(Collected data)
○ ○ ○
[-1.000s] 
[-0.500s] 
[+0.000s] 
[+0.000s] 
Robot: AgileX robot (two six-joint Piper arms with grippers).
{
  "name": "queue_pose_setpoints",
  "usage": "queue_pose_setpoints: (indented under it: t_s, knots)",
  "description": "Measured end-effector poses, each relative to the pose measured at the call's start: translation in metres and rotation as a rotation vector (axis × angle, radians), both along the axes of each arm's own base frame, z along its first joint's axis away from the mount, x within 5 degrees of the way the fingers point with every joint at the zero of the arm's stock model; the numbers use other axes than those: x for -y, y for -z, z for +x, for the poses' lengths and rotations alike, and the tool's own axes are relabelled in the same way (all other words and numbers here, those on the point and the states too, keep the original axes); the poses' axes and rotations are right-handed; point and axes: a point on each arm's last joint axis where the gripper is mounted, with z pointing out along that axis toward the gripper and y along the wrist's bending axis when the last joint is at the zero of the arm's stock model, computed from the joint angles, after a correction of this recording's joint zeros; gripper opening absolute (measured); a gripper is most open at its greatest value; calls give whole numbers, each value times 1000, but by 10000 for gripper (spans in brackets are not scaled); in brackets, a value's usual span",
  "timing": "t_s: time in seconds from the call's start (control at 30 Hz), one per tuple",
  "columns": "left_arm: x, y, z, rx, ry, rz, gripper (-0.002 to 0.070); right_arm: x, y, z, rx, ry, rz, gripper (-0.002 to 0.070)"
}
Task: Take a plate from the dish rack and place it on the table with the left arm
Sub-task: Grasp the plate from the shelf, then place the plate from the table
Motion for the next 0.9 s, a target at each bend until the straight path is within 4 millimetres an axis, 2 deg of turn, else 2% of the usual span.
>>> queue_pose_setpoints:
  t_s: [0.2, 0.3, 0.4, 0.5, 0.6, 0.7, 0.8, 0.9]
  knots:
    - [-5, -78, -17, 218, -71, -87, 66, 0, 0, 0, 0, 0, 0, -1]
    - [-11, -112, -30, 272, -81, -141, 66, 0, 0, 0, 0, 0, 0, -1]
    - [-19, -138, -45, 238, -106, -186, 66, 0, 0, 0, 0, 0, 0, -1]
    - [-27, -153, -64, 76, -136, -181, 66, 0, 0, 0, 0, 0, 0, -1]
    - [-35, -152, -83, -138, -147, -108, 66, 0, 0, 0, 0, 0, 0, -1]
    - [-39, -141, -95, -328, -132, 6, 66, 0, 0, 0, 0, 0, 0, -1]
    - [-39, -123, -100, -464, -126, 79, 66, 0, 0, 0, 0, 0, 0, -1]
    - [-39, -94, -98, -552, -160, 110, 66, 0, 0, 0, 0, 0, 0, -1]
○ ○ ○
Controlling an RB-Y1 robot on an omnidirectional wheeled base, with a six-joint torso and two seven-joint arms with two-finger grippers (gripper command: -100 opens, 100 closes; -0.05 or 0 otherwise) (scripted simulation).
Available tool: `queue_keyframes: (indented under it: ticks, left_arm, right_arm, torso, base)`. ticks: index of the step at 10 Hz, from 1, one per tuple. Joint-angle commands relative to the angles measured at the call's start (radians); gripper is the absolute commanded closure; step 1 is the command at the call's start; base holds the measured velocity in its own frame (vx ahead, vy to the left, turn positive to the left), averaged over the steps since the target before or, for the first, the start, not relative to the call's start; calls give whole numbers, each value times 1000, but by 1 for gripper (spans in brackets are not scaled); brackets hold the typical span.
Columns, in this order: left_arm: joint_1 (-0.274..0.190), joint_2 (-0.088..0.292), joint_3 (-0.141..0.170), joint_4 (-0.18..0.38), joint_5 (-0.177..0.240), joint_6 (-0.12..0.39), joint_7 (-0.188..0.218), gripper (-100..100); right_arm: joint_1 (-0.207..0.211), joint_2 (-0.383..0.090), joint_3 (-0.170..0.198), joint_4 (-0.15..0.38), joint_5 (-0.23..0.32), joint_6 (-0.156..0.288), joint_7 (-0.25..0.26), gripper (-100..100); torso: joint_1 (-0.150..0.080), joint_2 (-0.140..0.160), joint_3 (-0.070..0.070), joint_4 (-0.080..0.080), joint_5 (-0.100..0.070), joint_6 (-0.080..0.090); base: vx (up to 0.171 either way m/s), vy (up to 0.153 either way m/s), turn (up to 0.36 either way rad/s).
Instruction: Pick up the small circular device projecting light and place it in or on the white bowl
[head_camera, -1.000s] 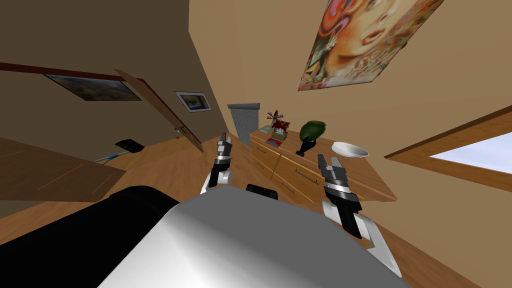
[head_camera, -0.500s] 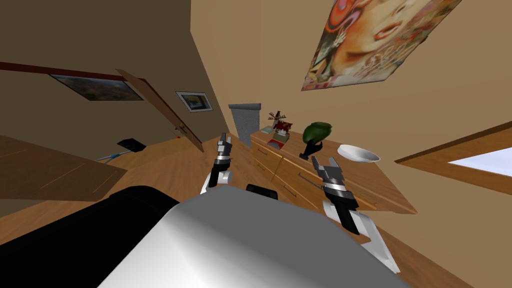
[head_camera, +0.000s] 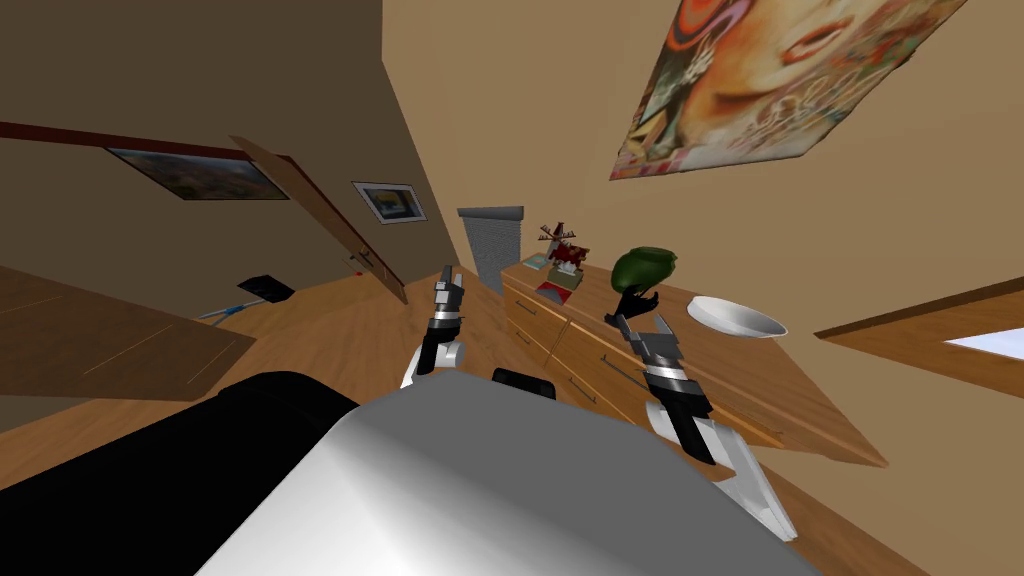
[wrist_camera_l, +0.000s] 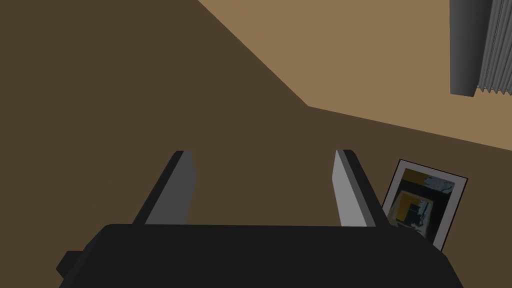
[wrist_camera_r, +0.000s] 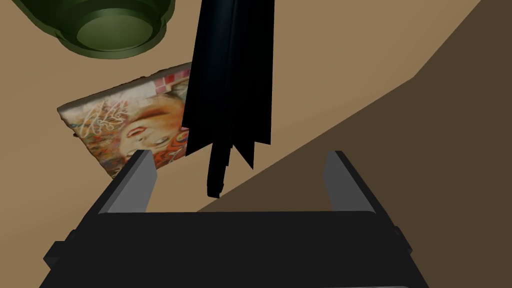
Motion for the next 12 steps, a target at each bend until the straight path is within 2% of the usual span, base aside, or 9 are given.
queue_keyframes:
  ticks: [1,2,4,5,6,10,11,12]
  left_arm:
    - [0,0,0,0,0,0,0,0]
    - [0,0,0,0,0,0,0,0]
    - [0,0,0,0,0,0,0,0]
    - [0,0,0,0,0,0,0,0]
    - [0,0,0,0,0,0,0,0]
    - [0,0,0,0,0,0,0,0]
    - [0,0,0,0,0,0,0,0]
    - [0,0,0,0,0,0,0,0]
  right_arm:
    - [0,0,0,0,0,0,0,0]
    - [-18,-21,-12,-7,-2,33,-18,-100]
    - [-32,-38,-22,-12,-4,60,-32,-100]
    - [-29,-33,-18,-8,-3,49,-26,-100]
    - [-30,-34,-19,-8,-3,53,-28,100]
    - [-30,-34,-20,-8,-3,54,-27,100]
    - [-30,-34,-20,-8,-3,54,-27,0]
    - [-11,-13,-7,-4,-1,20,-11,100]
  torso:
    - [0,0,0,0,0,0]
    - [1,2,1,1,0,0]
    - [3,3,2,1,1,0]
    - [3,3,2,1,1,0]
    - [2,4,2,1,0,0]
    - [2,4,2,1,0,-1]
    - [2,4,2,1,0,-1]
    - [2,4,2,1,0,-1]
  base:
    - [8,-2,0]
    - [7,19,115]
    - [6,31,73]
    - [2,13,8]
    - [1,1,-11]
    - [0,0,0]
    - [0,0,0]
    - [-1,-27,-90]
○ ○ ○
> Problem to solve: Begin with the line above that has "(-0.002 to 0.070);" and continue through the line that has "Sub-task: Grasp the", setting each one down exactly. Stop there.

> Reply to the task:
  "columns": "left_arm: x, y, z, rx, ry, rz, gripper (-0.002 to 0.070); right_arm: x, y, z, rx, ry, rz, gripper (-0.002 to 0.070)"
}
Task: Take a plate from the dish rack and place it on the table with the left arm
Sub-task: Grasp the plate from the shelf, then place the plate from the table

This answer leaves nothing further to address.